An expression in weak head normal form has been evaluated to the outermost data constructor or lambda abstraction (the head).
-- in NF
42
(2, "hello")
\x -> (x + 1)
-- not in NF
1 + 2 -- we could evaluate this to 3
(\x -> x + 1) 2 -- we could apply the function
"he" ++ "llo" -- we could apply the (++)
(1 + 1, 2 + 2) -- we could evaluate 1 + 1 and 2 + 2
-- in WHNF
(1 + 1, 2 + 2) -- the outermost part is the data constructor (,)
\x -> 2 + 2 -- the outermost part is a lambda abstraction
'h' : ("e" ++ "llo") -- the outermost part is the data constructor (:)
-- not in WHNF
1 + 2 -- the outermost part here is an application of (+)
(\x -> x + 1) 2 -- the outermost part is an application of (\x -> x + 1)

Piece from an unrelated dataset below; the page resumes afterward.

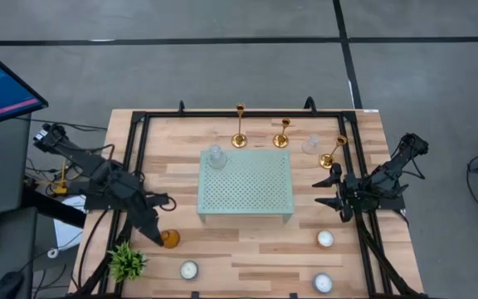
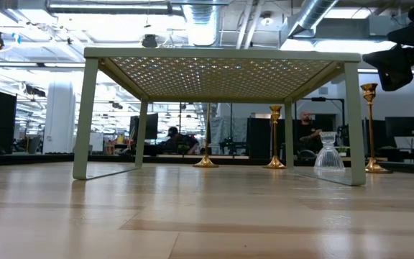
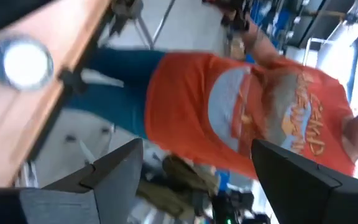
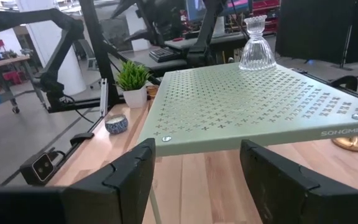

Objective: Pick & Place candle stick holders
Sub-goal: Put the yellow glass candle holder on the shelf

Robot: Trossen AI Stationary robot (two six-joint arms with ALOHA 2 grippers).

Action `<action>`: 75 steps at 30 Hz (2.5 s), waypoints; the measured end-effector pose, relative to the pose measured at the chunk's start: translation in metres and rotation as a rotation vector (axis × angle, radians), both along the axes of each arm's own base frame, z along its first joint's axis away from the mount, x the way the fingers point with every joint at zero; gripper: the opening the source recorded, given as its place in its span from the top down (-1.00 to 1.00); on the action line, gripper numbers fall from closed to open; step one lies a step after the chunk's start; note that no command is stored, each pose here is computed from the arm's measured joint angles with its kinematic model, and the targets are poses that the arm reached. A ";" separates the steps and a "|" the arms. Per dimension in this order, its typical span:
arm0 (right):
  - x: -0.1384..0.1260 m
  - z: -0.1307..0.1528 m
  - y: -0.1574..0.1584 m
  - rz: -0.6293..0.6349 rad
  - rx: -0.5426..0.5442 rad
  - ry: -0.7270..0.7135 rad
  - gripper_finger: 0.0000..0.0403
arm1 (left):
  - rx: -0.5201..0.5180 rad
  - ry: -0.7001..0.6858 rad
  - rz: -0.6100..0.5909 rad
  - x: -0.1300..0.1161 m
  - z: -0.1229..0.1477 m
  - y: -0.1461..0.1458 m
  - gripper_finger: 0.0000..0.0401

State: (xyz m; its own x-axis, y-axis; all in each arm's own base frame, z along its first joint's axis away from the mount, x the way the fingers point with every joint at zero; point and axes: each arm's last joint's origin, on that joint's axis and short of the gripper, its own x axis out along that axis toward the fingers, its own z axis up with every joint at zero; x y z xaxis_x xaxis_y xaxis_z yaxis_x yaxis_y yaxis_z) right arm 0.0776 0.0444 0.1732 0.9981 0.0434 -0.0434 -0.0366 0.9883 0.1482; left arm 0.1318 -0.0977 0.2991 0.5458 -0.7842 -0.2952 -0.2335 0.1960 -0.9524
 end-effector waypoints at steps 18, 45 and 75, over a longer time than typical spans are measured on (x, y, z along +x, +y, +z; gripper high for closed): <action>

"he" ++ "llo" -- the outermost part is an application of (++)
For more information, see this StackOverflow question.
Case distinctions are the fuel of the execution of Haskell code.
A case distinction
case x of _ -> e
forces the evaluation of the value denoted by the variable x
to WHNF when the expression e
is evaluated to WHNF.
Ultimately, Haskell programs are run by forcing the value of (runIO main) theWorld#
to WHNF, where
newtype IO a = IO { runIO :: World# -> (# a, World# #) }
theWorld# :: World# -- magical reference to the world
For more information on the implementation of the IO
monad, see GHC.Types
.
sumList :: List Int -> Int
sumList Nil = 0
sumList (One x xs) = x + sumList xs
test :: Int
test = sumList (One 1 (One 2 (One 3 Nil)))
High-level outline of evaluating test
to WHNF:
test
~> sumList (One 1 (One 2 (One 3 Nil)))
~> 1 + sumList (One 2 (One 3 Nil))
~> 1 + (2 + sumList (One 3 Nil))
~> 1 + (2 + (3 + (sumList Nil)))
~> 1 + (2 + (3 + 0))
~> 1 + (2 + 3)
~> 1 + 5
~> 6
sumList :: List Int -> Int
sumList xs = case xs of
Nil -> 0
One x xs -> x + sumList xs
test :: Int
test = sumList ex1
ex1 = One 1 ex1_1
ex1_1 = One 2 ex1_2
ex1_2 = One 3 ex1_3
ex1_3 = Nil
Evaluating test
to WHNF with explicit stack management.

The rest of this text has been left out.